MARTINSVILLE, Va. – Tyler Ankrum will get his first shot at racing in the NASCAR Camping World Truck Series during Saturday’s Texas Roadhouse 200 at Martinsville Speedway.
The 17-year-old native of San Bernadino, Calif., will compete in his first race since he won the NASCAR K&N Pro Series East championship at Dover Int’l Speedway three weeks ago.
For his truck debut, he will drive the No. 54 DGR-Crosley Toyota with the same crew from his K&N East team, led by crew chief Seth Smith. He also won the K&N East title while driving for DGR-Crosley.
He may be new to the trucks, but Ankrum is not new to Martinsville, having run the ValleyStar Credit Union 300 for late model stocks several times in recent years.
Ankrum noted that while the experience helps, driving a truck will be a different experience.
“I’ve run the late model race here two or three times, so I have about 200 to 300 laps of experience here already,” Ankrum said. “It isn’t bad, but late models don’t have the same motor and they have a shorter wheelbase than the truck. I’ll have to adapt really quickly.”
Ankrum will not only have to get used to new equipment, but new drivers. There are a few young guns that are near his age, but most of the drivers in the Truck Series have been competing there for as long or longer than Ankrum has been running full-bodied stock cars.
“I’ve raced a few guys – I’ve raced Todd (Gilliland), Harrison (Burton) and Christian (Eckes) – but 90 percent of those guys I’ve never raced before,” he said. “I’ve been watching old truck races at Martinsville for the past three weeks trying to learn their driving habits – how aggressive they are, how conservative they are and who I should look out for.”

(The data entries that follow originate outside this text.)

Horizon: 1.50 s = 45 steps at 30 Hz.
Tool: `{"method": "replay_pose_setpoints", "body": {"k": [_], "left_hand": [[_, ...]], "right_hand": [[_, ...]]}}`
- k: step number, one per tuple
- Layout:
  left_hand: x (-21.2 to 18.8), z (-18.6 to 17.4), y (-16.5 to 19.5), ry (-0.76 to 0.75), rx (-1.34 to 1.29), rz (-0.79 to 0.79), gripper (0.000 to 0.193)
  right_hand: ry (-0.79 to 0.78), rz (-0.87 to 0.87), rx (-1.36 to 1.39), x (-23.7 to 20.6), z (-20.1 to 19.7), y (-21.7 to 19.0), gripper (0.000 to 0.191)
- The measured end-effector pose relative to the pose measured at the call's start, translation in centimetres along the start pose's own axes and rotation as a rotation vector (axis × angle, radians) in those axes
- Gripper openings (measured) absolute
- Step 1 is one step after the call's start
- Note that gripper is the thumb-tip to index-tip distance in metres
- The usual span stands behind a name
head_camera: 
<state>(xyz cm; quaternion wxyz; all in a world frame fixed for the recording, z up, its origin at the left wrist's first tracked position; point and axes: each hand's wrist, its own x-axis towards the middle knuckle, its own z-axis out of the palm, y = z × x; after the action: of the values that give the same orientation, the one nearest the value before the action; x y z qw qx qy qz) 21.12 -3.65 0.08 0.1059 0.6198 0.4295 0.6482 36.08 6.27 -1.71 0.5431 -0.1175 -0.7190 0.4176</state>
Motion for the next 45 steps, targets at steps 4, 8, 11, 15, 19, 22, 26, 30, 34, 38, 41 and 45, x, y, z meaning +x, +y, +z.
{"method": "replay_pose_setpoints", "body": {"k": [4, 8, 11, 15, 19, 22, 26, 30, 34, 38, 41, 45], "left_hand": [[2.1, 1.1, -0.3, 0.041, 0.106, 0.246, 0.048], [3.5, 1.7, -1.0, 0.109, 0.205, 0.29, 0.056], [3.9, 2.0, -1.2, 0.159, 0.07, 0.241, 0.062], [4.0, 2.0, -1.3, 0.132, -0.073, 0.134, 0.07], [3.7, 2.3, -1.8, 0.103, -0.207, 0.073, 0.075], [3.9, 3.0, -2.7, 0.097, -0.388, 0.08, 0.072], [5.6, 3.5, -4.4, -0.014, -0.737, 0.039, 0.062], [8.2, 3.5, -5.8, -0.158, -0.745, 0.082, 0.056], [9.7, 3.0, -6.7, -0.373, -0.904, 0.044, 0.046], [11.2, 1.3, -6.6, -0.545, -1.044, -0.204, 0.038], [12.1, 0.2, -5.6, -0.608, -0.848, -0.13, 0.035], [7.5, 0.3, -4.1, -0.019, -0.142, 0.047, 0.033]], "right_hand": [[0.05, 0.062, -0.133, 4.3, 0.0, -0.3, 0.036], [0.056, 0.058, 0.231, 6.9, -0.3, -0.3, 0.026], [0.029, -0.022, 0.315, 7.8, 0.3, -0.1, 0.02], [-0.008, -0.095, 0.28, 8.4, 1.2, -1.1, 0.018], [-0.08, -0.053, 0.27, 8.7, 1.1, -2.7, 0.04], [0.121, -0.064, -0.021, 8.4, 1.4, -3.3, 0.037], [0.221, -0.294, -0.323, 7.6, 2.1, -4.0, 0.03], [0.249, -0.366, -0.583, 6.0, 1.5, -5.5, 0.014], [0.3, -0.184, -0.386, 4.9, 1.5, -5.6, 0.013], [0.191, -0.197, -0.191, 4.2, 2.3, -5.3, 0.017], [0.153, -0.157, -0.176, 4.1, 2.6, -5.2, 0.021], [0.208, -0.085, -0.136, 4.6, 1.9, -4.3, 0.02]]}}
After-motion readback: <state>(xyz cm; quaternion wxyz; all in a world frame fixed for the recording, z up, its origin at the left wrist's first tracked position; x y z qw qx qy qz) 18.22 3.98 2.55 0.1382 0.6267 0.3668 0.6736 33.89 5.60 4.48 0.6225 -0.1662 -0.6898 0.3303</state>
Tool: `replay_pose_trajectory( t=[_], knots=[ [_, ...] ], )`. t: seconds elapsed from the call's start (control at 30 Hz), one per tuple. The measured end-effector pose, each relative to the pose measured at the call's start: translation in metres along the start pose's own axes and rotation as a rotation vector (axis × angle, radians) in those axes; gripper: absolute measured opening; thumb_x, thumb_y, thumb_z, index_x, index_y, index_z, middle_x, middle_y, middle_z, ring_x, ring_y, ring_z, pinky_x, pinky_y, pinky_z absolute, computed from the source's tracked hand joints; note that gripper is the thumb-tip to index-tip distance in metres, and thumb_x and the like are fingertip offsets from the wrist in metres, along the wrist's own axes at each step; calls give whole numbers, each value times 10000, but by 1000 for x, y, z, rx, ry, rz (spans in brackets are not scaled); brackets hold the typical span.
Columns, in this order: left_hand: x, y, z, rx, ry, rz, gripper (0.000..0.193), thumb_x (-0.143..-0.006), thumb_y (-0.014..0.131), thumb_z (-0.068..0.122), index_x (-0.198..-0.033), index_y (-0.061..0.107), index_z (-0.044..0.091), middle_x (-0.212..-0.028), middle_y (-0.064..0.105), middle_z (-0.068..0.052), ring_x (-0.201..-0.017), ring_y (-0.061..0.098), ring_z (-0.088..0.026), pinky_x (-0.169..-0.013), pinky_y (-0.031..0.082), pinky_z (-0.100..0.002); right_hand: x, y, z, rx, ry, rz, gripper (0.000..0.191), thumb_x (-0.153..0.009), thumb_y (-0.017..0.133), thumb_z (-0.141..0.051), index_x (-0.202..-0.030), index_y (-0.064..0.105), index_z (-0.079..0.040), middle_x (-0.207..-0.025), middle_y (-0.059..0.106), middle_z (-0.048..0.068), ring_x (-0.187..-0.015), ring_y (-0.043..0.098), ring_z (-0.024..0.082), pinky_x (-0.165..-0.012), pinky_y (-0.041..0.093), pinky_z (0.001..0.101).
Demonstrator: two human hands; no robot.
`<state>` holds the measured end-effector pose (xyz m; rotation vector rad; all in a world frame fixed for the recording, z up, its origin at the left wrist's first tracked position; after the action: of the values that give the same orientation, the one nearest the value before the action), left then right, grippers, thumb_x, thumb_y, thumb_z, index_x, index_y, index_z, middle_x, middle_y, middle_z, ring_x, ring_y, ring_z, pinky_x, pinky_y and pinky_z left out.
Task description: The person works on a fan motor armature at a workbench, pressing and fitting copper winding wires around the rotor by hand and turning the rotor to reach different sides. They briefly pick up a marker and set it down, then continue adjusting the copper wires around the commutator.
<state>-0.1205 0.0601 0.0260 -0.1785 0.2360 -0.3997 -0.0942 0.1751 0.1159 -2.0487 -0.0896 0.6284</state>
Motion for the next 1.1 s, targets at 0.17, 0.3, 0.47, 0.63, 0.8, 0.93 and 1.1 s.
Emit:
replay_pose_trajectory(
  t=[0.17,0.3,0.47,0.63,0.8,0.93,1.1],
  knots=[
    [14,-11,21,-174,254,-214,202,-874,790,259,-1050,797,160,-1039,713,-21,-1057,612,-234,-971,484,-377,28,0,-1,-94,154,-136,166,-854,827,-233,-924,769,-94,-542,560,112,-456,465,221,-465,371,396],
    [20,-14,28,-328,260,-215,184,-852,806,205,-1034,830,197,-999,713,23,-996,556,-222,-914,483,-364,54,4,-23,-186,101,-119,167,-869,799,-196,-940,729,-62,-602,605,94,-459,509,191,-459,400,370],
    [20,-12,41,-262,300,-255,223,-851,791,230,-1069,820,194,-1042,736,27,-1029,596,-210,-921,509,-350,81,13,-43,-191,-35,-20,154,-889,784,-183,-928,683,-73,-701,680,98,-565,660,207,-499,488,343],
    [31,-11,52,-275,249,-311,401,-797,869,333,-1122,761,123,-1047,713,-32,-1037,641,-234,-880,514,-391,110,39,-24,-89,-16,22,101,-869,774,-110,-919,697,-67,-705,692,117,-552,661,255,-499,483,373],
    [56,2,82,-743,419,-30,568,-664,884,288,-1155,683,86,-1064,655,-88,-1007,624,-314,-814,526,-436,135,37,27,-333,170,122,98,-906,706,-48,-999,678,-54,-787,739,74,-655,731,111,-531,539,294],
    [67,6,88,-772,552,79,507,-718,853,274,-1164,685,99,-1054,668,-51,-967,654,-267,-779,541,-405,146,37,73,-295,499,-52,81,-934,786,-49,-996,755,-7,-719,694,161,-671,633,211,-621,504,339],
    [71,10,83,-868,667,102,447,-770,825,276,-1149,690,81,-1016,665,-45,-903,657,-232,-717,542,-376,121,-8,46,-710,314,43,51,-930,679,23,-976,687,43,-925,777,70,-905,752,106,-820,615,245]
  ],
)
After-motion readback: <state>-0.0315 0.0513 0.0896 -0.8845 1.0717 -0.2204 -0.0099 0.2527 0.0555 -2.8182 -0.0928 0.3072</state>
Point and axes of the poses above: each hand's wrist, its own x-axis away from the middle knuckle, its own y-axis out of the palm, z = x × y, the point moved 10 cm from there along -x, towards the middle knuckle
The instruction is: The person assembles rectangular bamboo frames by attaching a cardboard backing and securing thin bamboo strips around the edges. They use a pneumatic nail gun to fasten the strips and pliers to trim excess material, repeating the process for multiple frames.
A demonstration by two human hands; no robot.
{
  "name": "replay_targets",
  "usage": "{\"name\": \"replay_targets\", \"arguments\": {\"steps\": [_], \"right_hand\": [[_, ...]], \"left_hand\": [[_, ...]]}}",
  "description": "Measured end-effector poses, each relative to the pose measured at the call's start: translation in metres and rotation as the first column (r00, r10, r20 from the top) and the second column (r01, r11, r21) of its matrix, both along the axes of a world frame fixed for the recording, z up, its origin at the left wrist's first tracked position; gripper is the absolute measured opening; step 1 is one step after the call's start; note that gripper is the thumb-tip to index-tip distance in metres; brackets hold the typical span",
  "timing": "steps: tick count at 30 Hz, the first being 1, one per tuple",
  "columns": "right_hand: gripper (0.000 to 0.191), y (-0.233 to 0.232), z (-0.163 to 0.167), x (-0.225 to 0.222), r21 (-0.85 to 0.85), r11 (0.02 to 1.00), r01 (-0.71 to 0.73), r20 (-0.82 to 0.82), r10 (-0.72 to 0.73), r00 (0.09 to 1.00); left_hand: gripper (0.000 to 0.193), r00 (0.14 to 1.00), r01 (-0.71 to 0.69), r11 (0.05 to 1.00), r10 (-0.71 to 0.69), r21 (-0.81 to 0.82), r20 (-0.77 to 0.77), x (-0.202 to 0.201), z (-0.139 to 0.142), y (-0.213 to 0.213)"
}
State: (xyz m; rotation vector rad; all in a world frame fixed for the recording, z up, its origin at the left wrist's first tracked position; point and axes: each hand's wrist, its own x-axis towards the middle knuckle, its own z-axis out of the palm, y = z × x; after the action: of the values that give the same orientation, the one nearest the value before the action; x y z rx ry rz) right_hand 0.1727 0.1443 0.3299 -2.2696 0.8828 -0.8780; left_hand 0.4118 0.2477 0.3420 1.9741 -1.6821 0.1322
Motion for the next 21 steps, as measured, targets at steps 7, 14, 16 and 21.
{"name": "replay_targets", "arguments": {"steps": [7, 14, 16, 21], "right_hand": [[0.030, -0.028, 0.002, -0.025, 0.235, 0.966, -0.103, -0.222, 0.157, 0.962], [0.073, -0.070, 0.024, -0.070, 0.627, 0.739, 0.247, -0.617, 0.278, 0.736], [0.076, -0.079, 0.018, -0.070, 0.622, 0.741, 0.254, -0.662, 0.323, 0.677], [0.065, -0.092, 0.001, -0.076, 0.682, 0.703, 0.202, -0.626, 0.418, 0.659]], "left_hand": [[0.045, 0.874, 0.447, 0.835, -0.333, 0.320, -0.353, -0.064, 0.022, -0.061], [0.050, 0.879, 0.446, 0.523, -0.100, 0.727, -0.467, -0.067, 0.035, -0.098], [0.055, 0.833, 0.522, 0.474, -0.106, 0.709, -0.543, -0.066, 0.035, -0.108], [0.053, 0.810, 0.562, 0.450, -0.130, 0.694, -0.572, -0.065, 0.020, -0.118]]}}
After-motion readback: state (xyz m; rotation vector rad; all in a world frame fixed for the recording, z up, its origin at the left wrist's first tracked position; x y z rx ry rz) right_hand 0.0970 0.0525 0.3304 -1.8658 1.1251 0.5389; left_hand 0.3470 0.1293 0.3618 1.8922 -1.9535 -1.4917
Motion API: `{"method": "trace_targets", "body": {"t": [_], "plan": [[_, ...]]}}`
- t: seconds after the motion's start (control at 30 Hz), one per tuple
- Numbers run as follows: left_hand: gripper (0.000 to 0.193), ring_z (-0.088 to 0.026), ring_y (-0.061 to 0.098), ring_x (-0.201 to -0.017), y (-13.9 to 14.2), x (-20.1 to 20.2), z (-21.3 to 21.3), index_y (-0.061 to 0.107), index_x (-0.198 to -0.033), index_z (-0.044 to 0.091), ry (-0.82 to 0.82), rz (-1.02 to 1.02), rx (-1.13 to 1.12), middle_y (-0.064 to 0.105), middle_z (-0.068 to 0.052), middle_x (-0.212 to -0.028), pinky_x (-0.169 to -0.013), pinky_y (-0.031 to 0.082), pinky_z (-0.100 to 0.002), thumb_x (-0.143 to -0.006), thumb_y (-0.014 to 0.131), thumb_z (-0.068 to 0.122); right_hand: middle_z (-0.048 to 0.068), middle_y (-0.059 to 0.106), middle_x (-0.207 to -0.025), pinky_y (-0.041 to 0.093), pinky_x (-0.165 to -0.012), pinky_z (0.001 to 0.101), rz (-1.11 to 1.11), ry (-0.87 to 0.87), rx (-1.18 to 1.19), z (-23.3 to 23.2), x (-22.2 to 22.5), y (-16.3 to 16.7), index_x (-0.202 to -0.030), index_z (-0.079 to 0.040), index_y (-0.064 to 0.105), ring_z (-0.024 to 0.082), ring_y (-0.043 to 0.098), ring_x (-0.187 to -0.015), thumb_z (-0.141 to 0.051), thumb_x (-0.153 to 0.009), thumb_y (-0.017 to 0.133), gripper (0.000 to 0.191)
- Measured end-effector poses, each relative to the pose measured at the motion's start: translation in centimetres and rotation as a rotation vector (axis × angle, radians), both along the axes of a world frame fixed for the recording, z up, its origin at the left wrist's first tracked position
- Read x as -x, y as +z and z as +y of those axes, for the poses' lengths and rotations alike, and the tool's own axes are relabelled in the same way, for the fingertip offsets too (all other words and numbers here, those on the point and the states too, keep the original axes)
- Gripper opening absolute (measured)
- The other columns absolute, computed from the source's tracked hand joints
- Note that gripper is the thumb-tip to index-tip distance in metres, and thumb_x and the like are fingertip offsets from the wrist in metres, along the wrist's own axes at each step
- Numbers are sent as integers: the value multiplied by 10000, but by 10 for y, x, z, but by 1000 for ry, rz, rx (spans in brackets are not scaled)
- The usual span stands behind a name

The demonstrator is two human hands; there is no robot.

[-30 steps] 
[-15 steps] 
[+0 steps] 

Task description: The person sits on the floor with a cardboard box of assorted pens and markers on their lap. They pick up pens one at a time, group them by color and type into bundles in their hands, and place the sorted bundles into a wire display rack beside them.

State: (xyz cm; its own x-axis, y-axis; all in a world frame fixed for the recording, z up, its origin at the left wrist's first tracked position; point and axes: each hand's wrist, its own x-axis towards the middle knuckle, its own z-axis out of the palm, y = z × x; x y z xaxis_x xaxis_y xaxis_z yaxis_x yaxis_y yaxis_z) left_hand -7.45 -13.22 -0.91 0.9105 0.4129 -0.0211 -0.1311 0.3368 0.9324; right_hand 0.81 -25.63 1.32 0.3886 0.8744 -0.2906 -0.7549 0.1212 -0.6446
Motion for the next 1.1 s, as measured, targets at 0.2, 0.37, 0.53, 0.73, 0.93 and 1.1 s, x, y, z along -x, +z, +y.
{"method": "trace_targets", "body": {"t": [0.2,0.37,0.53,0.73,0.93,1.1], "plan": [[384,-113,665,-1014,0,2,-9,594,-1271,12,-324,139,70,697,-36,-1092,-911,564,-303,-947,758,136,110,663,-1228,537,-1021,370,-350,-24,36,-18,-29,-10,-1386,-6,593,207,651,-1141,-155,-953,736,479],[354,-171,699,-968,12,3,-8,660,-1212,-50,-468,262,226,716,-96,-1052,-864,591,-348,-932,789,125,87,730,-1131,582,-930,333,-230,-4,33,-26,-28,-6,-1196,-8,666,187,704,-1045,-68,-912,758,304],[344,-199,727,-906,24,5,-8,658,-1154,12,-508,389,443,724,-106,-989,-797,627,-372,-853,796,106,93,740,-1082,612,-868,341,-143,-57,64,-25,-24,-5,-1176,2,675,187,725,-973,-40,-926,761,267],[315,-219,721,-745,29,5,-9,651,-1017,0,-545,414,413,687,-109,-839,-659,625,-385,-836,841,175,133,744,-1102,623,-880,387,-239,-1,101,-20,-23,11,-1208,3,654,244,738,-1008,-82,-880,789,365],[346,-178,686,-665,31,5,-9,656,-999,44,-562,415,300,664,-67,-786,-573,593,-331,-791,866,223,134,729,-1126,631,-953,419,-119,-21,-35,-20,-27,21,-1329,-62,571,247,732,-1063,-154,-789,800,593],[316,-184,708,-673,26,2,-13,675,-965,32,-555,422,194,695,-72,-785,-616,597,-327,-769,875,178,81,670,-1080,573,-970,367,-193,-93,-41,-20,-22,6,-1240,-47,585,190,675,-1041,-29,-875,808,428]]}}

It would be easy for the driver of the No. 54 to get swept up in the challenge and focus on the higher degree of difficulty the trucks present. However, Ankrum recognizes the danger of doing so.
“When you start thinking, ‘I’m in a truck now, I have to perform, I have to do this, I have to do that, oh man, the Cup guys are here and those are the guys looking down on us,’ you can get nervous,” he pointed out.
To combat all the new things he will experience this weekend, Ankrum is turning to his late model experience in his mental preparation for the race.
“I’ve come into this weekend just trying to think of it as another late model race,” Ankrum said. “I try to think of it as, ‘I’m in my super late model in New Smyrna running a weekend show.’ That’s my mindset.
“Obviously, I have to perform and I have to do certain things to showcase my talents because this is the series that I’m trying to head into, but you can’t put that pressure on your shoulders because you just start making mistakes.”
In turn, Ankrum’s efforts will be directed towards bringing DGR-Crosley a solid run in his truck debut.
“The goal is to win, but I really just want to run every single lap and get a top-five or top-10 finish,” he said. “If we can be there in the end to win, that would be fantastic.
“We’re going to swing for the fences and have a good time.”